Every record below, from first to last: print it exactly as shown.

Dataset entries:
══════════

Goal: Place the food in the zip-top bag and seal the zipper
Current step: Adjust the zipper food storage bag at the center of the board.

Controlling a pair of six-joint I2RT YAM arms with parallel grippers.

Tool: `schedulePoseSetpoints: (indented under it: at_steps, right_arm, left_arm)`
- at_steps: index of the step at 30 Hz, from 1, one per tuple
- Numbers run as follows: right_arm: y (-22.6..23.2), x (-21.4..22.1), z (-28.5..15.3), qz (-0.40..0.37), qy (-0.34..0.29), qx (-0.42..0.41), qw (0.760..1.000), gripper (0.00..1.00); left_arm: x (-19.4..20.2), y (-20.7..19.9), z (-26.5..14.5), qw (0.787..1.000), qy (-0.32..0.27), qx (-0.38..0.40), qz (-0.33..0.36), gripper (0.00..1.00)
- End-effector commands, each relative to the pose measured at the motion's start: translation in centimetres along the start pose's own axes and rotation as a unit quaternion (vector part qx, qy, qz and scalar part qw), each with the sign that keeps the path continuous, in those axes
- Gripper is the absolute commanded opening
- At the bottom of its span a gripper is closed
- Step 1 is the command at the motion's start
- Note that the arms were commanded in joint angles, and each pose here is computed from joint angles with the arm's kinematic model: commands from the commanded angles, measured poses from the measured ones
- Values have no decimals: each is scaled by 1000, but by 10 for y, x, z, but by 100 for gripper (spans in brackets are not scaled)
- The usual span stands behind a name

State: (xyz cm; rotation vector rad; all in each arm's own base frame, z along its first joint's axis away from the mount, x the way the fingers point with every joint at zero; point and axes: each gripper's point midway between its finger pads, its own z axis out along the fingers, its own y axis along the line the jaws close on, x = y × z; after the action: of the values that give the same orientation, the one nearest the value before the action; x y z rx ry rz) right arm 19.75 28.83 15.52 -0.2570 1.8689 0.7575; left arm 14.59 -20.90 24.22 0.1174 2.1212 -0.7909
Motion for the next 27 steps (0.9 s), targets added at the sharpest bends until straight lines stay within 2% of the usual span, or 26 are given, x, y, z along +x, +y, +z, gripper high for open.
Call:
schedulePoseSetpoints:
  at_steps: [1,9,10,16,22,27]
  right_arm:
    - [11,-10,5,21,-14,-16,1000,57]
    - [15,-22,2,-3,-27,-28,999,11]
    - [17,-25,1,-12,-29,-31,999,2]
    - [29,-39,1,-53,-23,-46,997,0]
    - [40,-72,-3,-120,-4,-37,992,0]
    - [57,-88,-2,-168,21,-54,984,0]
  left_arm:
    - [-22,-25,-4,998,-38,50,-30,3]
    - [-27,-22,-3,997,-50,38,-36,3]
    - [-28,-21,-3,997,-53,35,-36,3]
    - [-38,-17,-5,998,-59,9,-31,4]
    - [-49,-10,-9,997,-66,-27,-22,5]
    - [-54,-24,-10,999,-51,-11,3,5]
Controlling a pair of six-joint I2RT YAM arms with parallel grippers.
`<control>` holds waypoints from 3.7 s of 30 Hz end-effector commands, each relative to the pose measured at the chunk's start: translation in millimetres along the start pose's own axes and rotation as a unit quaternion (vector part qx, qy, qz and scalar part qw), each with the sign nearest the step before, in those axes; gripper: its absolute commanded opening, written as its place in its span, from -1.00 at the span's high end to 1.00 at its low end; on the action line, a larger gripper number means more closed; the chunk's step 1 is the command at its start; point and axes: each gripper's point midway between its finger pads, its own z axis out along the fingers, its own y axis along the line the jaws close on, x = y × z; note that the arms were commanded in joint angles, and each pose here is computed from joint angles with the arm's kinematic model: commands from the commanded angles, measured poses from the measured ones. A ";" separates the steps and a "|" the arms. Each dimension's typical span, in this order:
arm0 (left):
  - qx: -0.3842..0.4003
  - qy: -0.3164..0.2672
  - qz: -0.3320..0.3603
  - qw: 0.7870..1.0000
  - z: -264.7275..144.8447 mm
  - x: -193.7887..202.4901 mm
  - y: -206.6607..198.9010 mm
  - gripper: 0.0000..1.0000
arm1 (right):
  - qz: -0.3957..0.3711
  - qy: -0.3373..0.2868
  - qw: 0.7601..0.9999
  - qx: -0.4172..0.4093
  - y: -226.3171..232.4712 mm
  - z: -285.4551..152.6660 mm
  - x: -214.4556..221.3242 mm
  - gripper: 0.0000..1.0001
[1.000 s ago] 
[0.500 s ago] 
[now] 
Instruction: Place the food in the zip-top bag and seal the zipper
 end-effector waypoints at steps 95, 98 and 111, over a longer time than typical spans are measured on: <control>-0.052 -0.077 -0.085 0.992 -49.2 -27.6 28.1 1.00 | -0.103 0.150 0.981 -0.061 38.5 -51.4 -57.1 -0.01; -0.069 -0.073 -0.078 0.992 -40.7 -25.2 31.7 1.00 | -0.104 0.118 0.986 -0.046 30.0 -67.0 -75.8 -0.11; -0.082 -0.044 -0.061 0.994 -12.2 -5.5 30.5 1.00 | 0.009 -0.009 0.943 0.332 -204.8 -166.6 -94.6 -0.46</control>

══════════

Solution for this exercise:
Goal: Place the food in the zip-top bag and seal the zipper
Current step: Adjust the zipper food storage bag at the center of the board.

Controlling a pair of six-joint I2RT YAM arms with parallel grippers.

Tool: `schedulePoseSetpoints: (indented under it: at_steps, right_arm, left_arm)`
- at_steps: index of the step at 30 Hz, from 1, one per tuple
- Numbers run as follows: right_arm: y (-22.6..23.2), x (-21.4..22.1), z (-28.5..15.3), qz (-0.40..0.37), qy (-0.34..0.29), qx (-0.42..0.41), qw (0.760..1.000), gripper (0.00..1.00); left_arm: x (-19.4..20.2), y (-20.7..19.9), z (-26.5..14.5), qw (0.787..1.000), qy (-0.32..0.27), qx (-0.38..0.40), qz (-0.33..0.36), gripper (0.00..1.00)
- End-effector commands, each relative to the pose measured at the motion's start: translation in centimetres along the start pose's own axes and rotation as a unit quaternion (vector part qx, qy, qz and scalar part qw), each with the sign that keeps the path continuous, in those axes
- Gripper is the absolute commanded opening
- At the bottom of its span a gripper is closed
- Step 1 is the command at the motion's start
- Note that the arms were commanded in joint angles, and each pose here is computed from joint angles with the arm's kinematic model: commands from the commanded angles, measured poses from the measured ones
- Values have no decimals: each is scaled by 1000, but by 10 for y, x, z, but by 100 for gripper (spans in brackets are not scaled)
- The usual span stands behind a name

State: (xyz cm; rotation vector rad; all in each arm's own base frame, z along its first joint's axis away from the mount, x the way the fingers point with every joint at zero; point and axes: each gripper's point midway between its finger pads, its own z axis out along the fingers, its own y axis along the line the jaws close on, x = y × z; after the action: of the values that give the same orientation, the one nearest the value before the action; x y z rx ry rz) right arm 19.75 28.83 15.52 -0.2570 1.8689 0.7575; left arm 14.59 -20.90 24.22 0.1174 2.1212 -0.7909
Motion for the next 27 steps (0.9 s), targets added at the sharpest bends until straight lines stay within 2% of the usual span, or 26 are given, x, y, z along +x, +y, +z, gripper high for open.
Call:
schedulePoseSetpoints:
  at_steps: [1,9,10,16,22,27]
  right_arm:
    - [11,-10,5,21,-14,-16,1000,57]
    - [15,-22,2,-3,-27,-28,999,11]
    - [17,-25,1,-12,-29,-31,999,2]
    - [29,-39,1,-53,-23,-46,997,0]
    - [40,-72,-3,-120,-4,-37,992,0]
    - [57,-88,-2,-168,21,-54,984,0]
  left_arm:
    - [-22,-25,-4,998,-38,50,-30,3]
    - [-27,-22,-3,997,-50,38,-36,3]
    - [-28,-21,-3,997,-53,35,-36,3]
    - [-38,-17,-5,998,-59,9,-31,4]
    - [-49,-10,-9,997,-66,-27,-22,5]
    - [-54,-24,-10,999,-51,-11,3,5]
Controlling a pair of six-joint I2RT YAM arms with parallel grippers.
`<control>` holds waypoints from 3.7 s of 30 Hz end-effector commands, each relative to the pose measured at the chunk's start: translation in millimetres along the start pose's own axes and rotation as a unit quaternion (vector part qx, qy, qz and scalar part qw), each with the sign nearest the step before, in those axes; gripper: its absolute commanded opening, written as its place in its span, from -1.00 at the span's high end to 1.00 at its low end; on the action line, a larger gripper number means more closed; the chunk's step 1 is the command at its start; point and axes: each gripper's point midway between its finger pads, its own z axis out along the fingers, its own y axis along the line the jaws close on, x = y × z; note that the arms were commanded in joint angles, and each pose here is computed from joint angles with the arm's kinematic model: commands from the commanded angles, measured poses from the measured ones. A ";" separates the steps and a "|" the arms. Each dimension's typical span, in this order:
arm0 (left):
  - qx: -0.3842..0.4003
  - qy: -0.3164..0.2672
  - qz: -0.3320..0.3603
  - qw: 0.7870..1.0000
  - z: -264.7275..144.8447 mm
  - x: -193.7887..202.4901 mm
  - y: -206.6607..198.9010 mm
  - gripper: 0.0000..1.0000
arm1 (right):
  - qz: -0.3957..0.3711
  - qy: -0.3373..0.2868
  - qw: 0.7601..0.9999
  - qx: -0.4172..0.4093
  - y: -226.3171..232.4712 mm
  - z: -285.4551..152.6660 mm
  - x: -214.4556..221.3242 mm
  - gripper: 0.0000..1.0001
[1.000 s ago] 
[0.500 s ago] 
[now] 
Instruction: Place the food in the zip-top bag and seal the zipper
 end-effector waypoints at steps 95, 98 and 111, over a longer time than typical spans are measured on: <control>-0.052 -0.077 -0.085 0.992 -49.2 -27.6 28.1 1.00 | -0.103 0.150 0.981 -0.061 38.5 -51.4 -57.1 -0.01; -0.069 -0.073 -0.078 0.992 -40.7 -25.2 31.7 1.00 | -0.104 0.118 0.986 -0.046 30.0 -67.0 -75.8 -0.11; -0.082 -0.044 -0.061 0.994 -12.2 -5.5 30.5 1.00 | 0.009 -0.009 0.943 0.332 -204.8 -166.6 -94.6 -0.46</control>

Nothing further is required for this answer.